The class name *IconReader is a bad, historic choice - it was originally
written to read icons only, but evolved over time and is now also
capable of reading/writing bmp and cursor files.
The reader should support allmost all formats: Win2, Win3, Win4, Win5, WINCE and OS2.
(incl. PNG and JPG compression, and WINCE depth2 images)
Image writing is only supported for BMP format with depth 1,4,8 and 24 bit images.
The reader tries to figure out which version of BMP/ICO is used.
It seems to be able to load most formats, but who knows ...
[notice:]
when reading an ICO/CUR file with multiple icons in it,
the first image is returned as such, holding on the other images via its
imageFrames instvar.
Thus, the imageEditor will usually present the first of the images,
and offer a next-in-sequence button to step through them.
To get a collection of all images, collect the images from the sequence, as in:
someIcoImage imageFrames collect:#image
copyrightCOPYRIGHT (c) 1993 by Claus Gittinger
All Rights Reserved
This software is furnished under a license and may be used
only in accordance with the terms of that license and with the
inclusion of the above copyright notice. This software may not
be provided or otherwise made available to, or used by, any
other person. No title to or ownership of the software is
hereby transferred.
fileFormatDescriptionInformation from http://www.daubnet.com/formats/BMP.html - no Warranty.

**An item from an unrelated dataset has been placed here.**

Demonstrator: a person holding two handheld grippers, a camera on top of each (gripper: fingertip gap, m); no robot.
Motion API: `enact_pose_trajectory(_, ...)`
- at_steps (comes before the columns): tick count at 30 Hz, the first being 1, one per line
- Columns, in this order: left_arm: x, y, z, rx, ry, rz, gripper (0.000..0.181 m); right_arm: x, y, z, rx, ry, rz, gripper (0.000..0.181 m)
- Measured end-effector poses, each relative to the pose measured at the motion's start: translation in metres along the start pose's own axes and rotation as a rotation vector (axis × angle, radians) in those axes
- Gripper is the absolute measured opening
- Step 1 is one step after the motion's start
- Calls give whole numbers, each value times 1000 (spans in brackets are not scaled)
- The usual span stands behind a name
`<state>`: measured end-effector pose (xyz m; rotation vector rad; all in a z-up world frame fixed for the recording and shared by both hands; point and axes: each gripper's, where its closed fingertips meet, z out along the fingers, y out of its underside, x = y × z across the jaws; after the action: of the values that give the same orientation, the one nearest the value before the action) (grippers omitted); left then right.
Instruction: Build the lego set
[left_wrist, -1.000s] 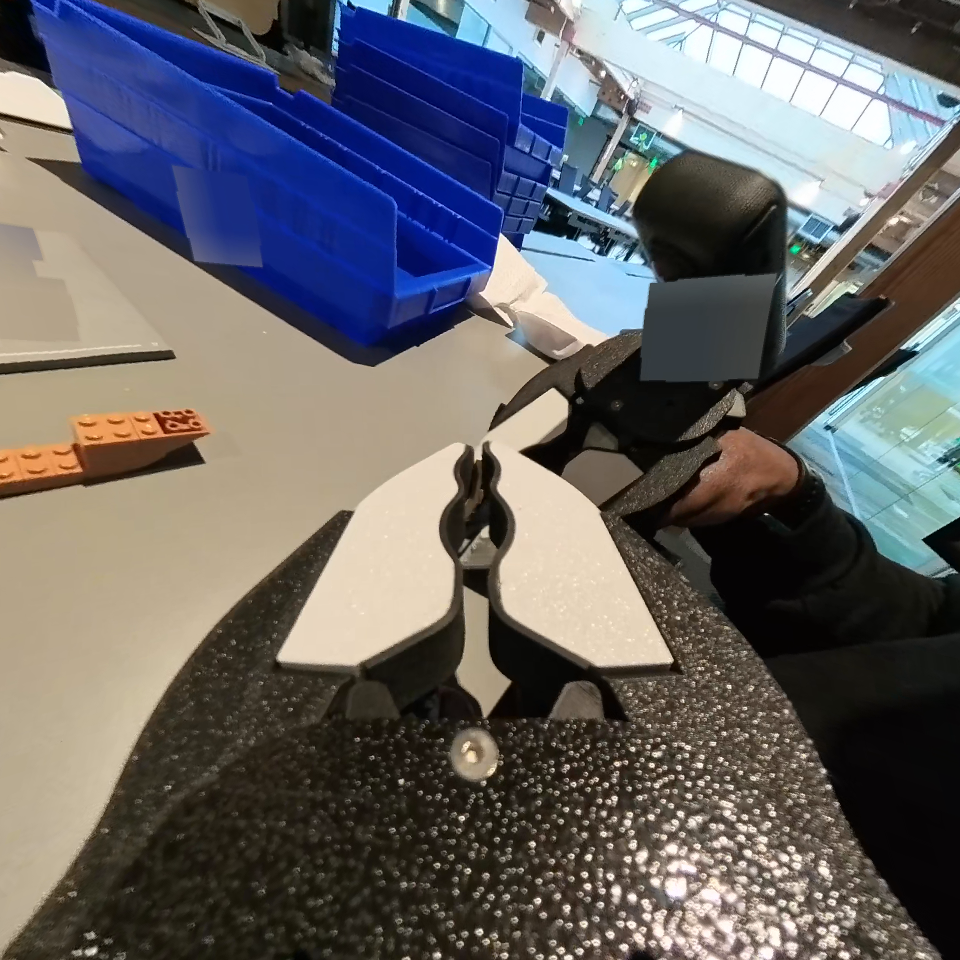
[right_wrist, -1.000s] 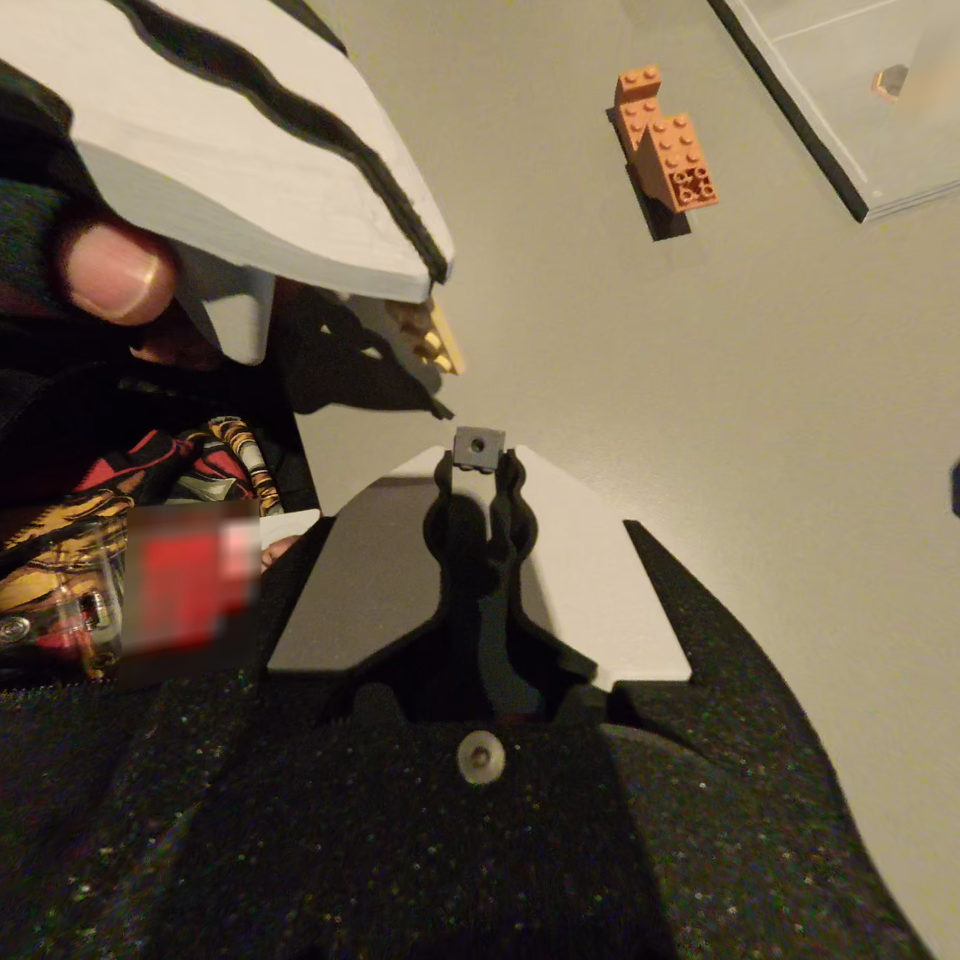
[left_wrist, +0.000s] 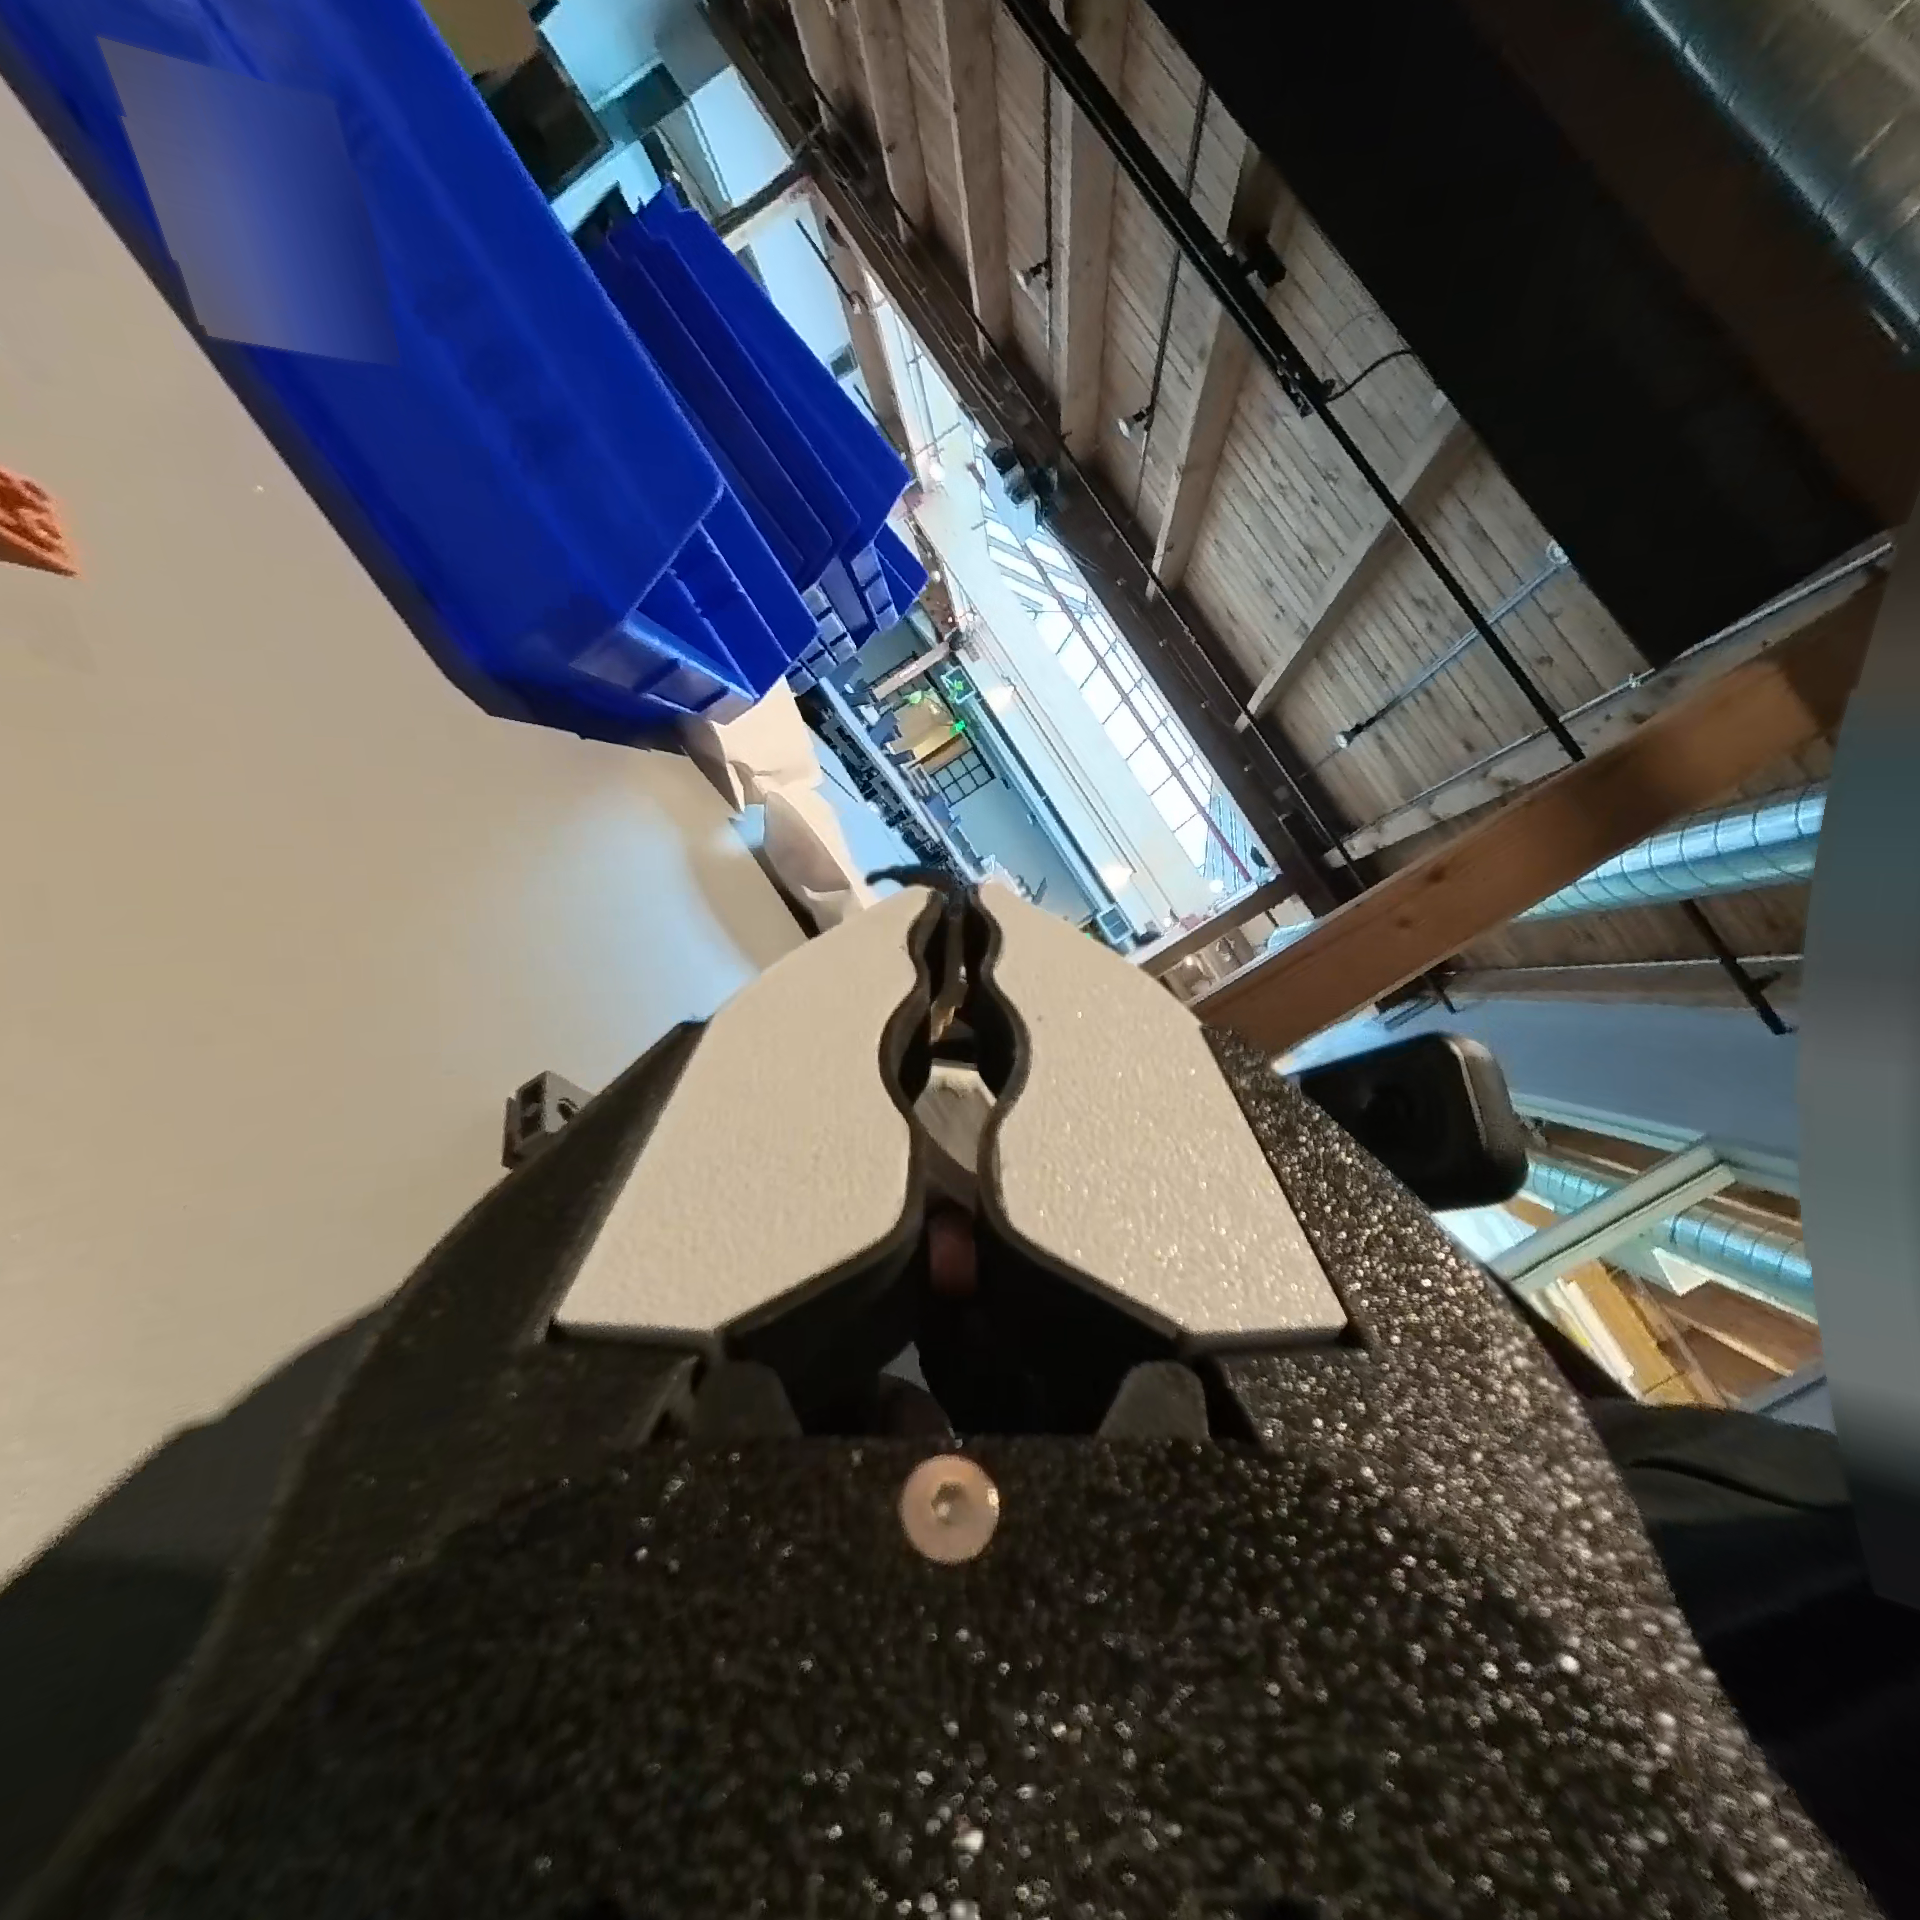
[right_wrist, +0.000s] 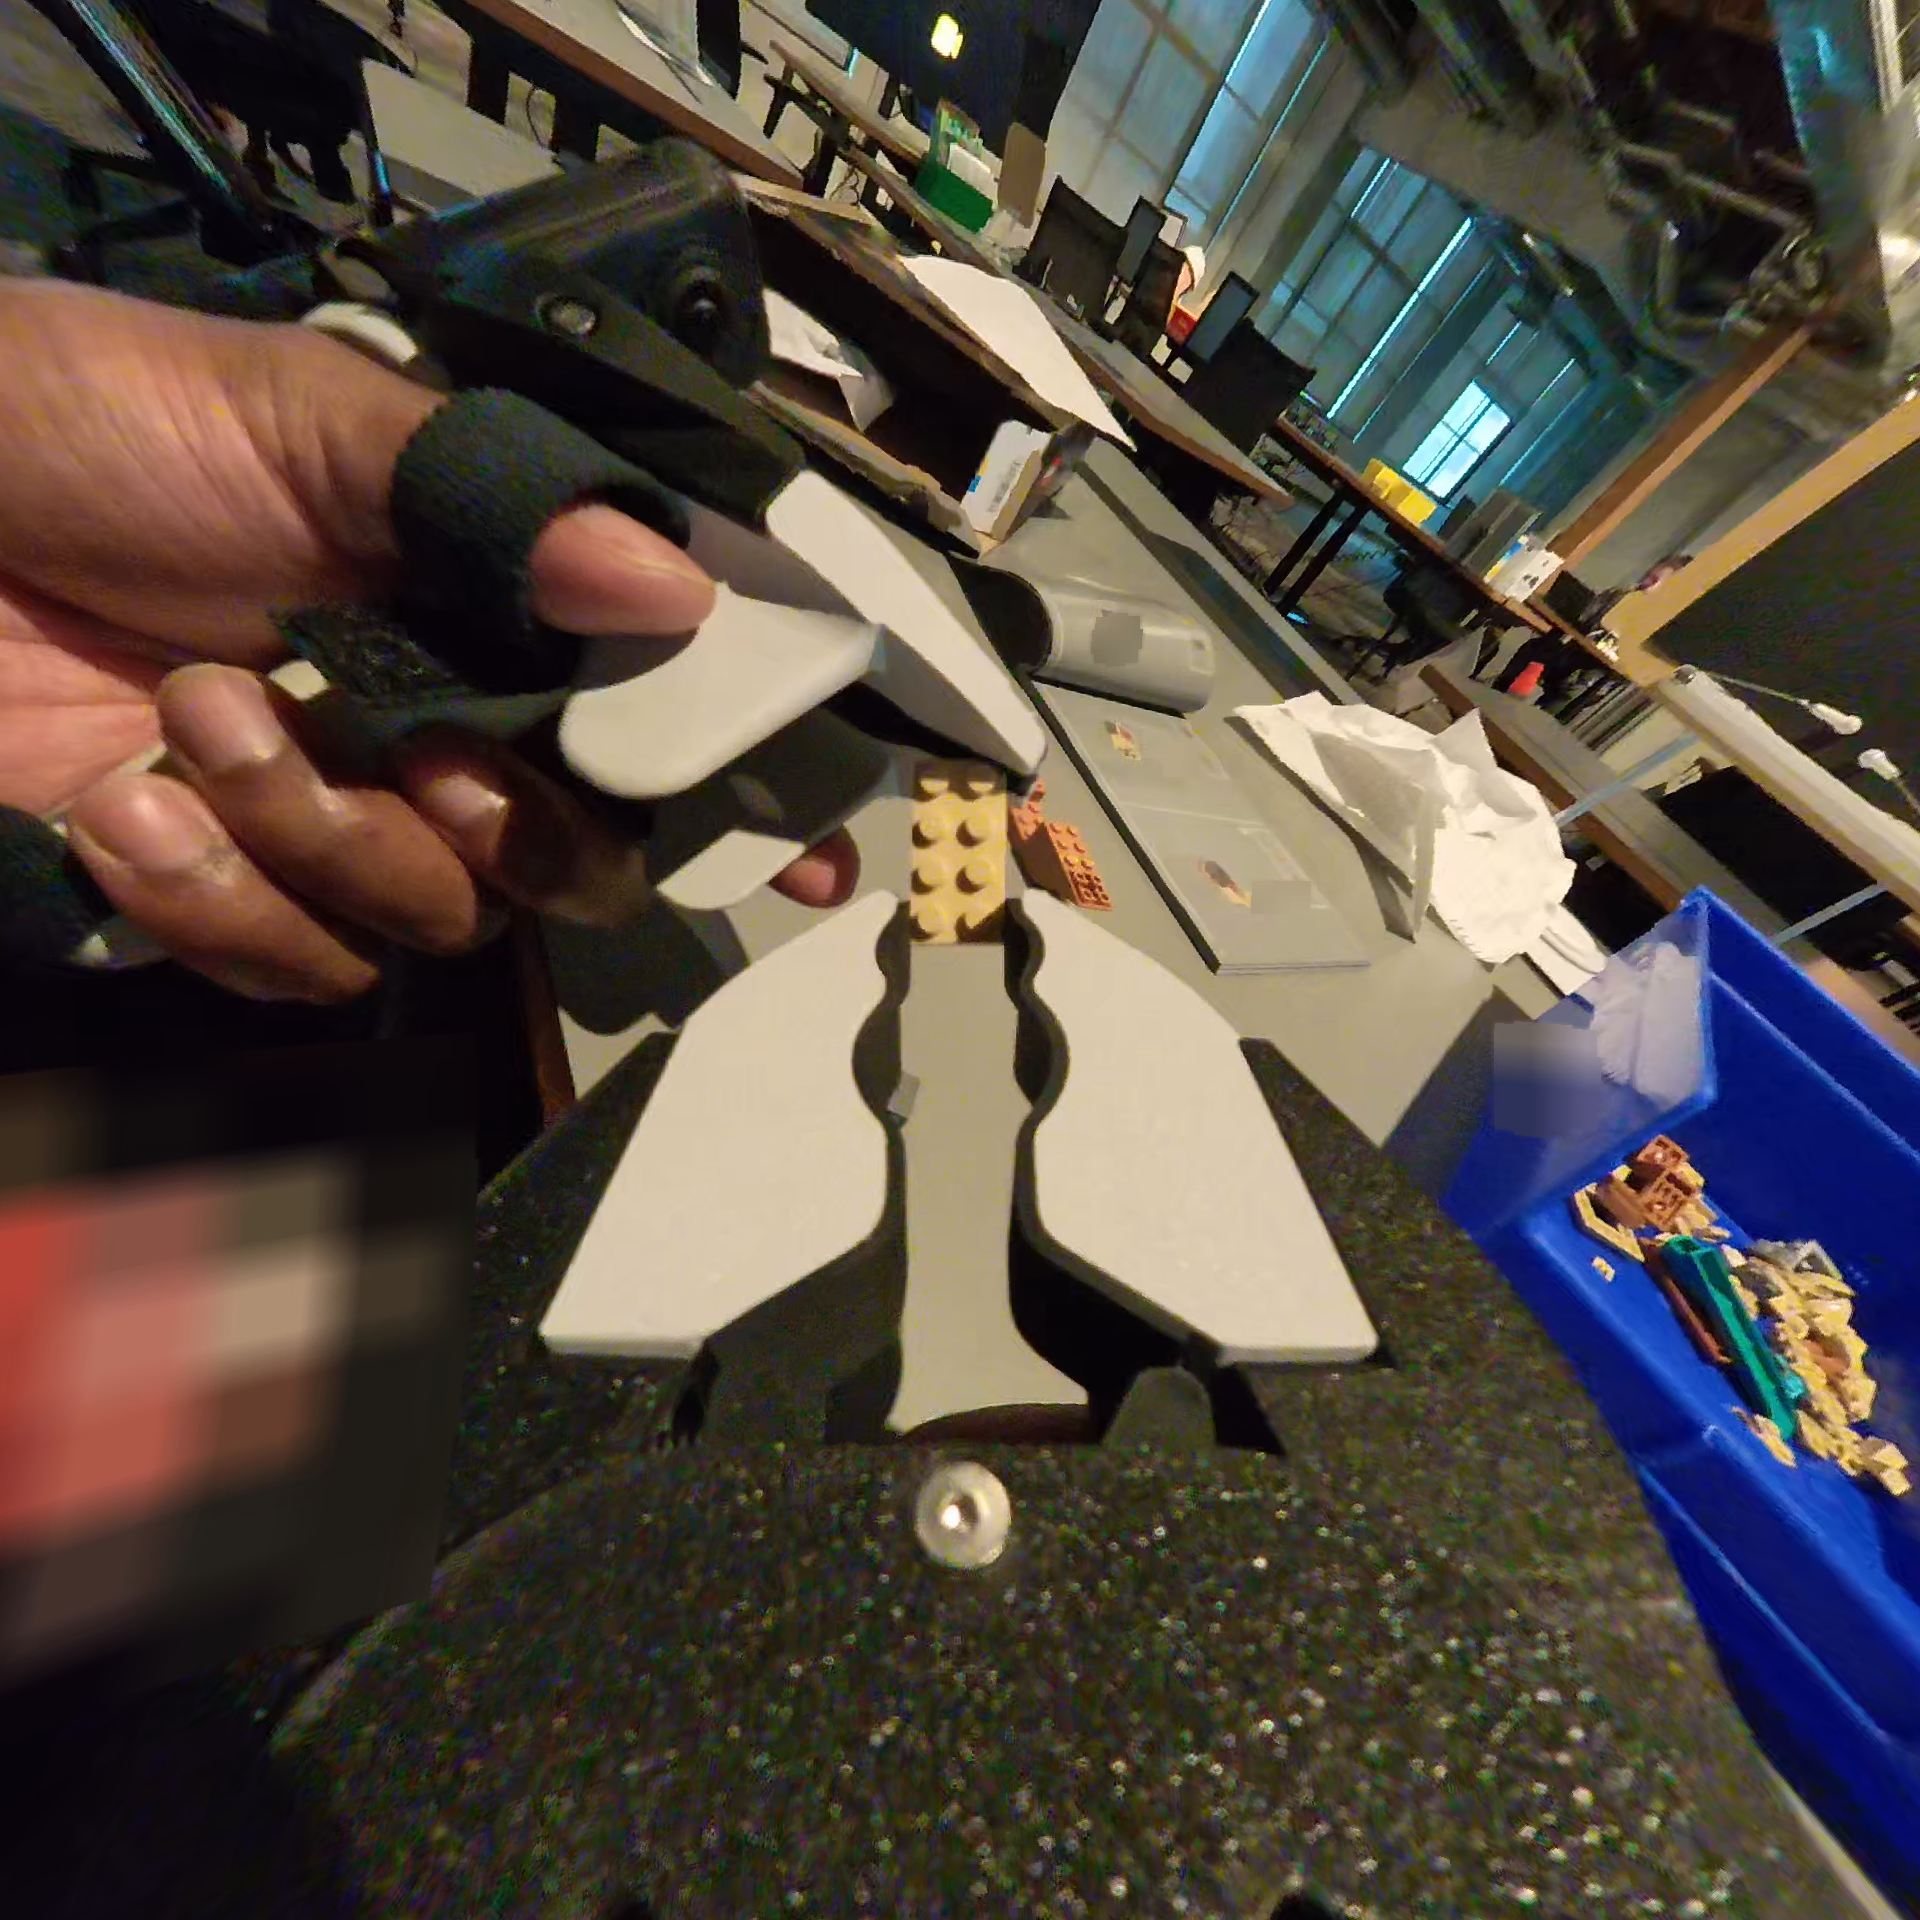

Name Size Offset Description
Header 14 bytes Windows Structure: BITMAPFILEHEADER
Signature 2 bytes 0 'BM'
FileSize 4 bytes 2 File size in bytes
reserved 4 bytes 6 unused (=0)
DataOffset 4 bytes 10 File offset to Raster Data
InfoHeader 40 bytes Windows Structure: BITMAPINFOHEADER
different sizes, depending on Windows-version:
12 - Win2.x or OS/2 1.x
40 - WinNT, Win3.x or later
52 - adds undocumented; adds r/g/b masks
56 - adds undocumented; adds r/g/b/a masks
64 - OS/2 2.x
108 - WinNT4.0, 95 or later
124 - WinNT5.0, 98 or later
Size 4 bytes 14 Size of InfoHeader =40
Width 4 bytes 18 Bitmap Width
Height 4 bytes 22 Bitmap Height
Planes 2 bytes 26 Number of Planes (=1)
BitCount 2 bytes 28 Bits per Pixel
1 = monochrome palette. NumColors = 1
4 = 4bit palletized. NumColors = 16
8 = 8bit palletized. NumColors = 256
16 = 16bit RGB. NumColors = 65536 (?)
24 = 24bit RGB. NumColors = 16M
Compression 4 bytes 30 Type of Compression
0 = RGB no compression
1 = RLE8 8bit RLE encoding
2 = RLE4 4bit RLE encoding
3 = BITFIELDS Windows V3+ only
4 = JPEG Windows V3+ only
5 = PNG Windows V3+ only
6 = ALPHA_BITFIELDS Windows CE only
3 = HUFFMAN1D OS/2 2.x-only
4 = RLE24 OS/2 2.x-only
ImageSize 4 bytes 34 (compressed) Size of Image
It is valid to set this =0 if Compression = 0
XpixelsPerM 4 bytes 38 horizontal resolution: Pixels/meter
YpixelsPerM 4 bytes 42 vertical resolution: Pixels/meter
ColorsUsed 4 bytes 46 Number of actually used colors
ColorsImportant
4 bytes 50 Number of important colors
0 = all
ColorTable 4 * NumColors bytes (3 on Win2)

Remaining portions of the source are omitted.